Na sequência dos “memes de IA”, a ofensiva chinesa passou a explorar também a insatisfação do consumidor americano, por meio da disseminação de vídeos — especialmente no TikTok, rede social controlada por Pequim — que promovem produtos de luxo claramente falsificados. Segundo apuração do jornal britânico The Independent, dezenas de vídeos mostrando influenciadores e supostos fabricantes chineses oferecendo bolsas de marcas de luxo por valores entre US$ 5 e US$ 50 começaram a circular com bastante frequência no TikTok dos EUA. Em um deles, uma vendedora chinesa chegou a afirmar que seus produtos eram feitos “nas mesmas fábricas que atendem marcas como Louis Vuitton e Hermès”. Segundo analistas ouvidos pela reportagem do The Independent, essa estratégia busca explorar a confusão gerada em torno das tarifas impostas pelo governo Trump, incentivando consumidores americanos a recorrerem a canais paralelos de compra.

As marcas citadas nos vídeos negaram qualquer vínculo com os produtos promovidos. A Louis Vuitton afirmou ao The Independent que não fabrica seus itens na China. Já a especialista Koyaana Redstar, que atua há mais de duas décadas na autenticação de bolsas de luxo, alertou em entrevista à Business Insider sobre as falsificações divulgadas nas redes sociais.

Ao comentar na entrevista sobre uma das bolsas apresentadas como sendo da marca Hermès, Redstar afirmou que “as alças estão com o formato errado, as proporções não batem e o couro é visivelmente falso”. O produto em questão era oferecido por uma vendedora chinesa no TikTok por um preço extremamente reduzido, com a alegação de que seria um produto original da grife francesa. Redstar destacou que a Hermès não fabrica seus produtos na China, mas sim em ateliês próprios na Europa, onde cada peça é confeccionada manualmente por artesãos especializados.

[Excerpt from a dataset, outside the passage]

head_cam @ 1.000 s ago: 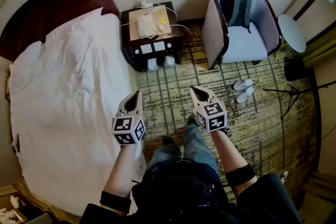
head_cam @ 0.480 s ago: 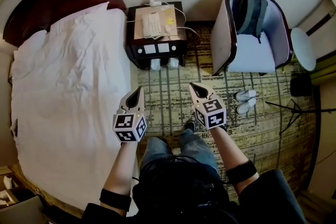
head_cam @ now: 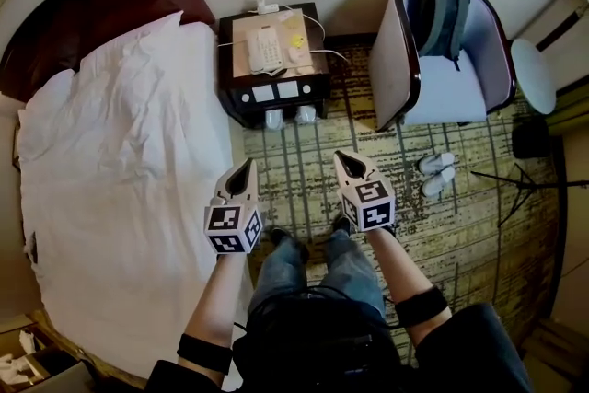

Recentemente, a ofensiva chinesa ganhou contornos institucionais com a divulgação do vídeo Never Kneel Down (“Nunca se ajoelhe”), publicado na terça-feira (29) pelo Ministério das Relações Exteriores da China. Segundo o New York Post, a peça — produzida com auxílio de inteligência artificial e narrada em inglês — acusa os Estados Unidos de praticar “bullying econômico” e conclama a comunidade internacional a resistir à influência americana.

Em tom dramático, a locução afirma que “ajoelhar-se diante de um valentão é como beber veneno para saciar a sede”. O vídeo intercala essa retórica com imagens simbólicas: a Estátua da Liberdade coberta por nuvens escuras, trilhos alagados do metrô de Nova York e, em contraponto, centros urbanos modernos e limpos na China. Em outro trecho, a peça declara: “Quando o resto do mundo se une em solidariedade, os EUA são apenas um pequeno barco encalhado. A China não vai recuar”. A propaganda ainda lança uma crítica direta à infraestrutura americana ao questionar: “Onde está o dinheiro da América?”

Apesar da clara ofensiva digital do regime chinês, o governo Trump tem mantido a defesa da nova política tarifária como instrumento legítimo de proteção à indústria americana e de contenção às práticas comerciais da China, consideradas por Trump como “desleais”. De acordo com a Casa Branca, que vem negociando diretamente suas novas taxas com os países afetados e tem convidado Pequim a fazer o mesmo, a intenção da nova política é estimular a produção nacional, recuperar empregos industriais e limitar a dependência de cadeias produtivas controladas por outras nações.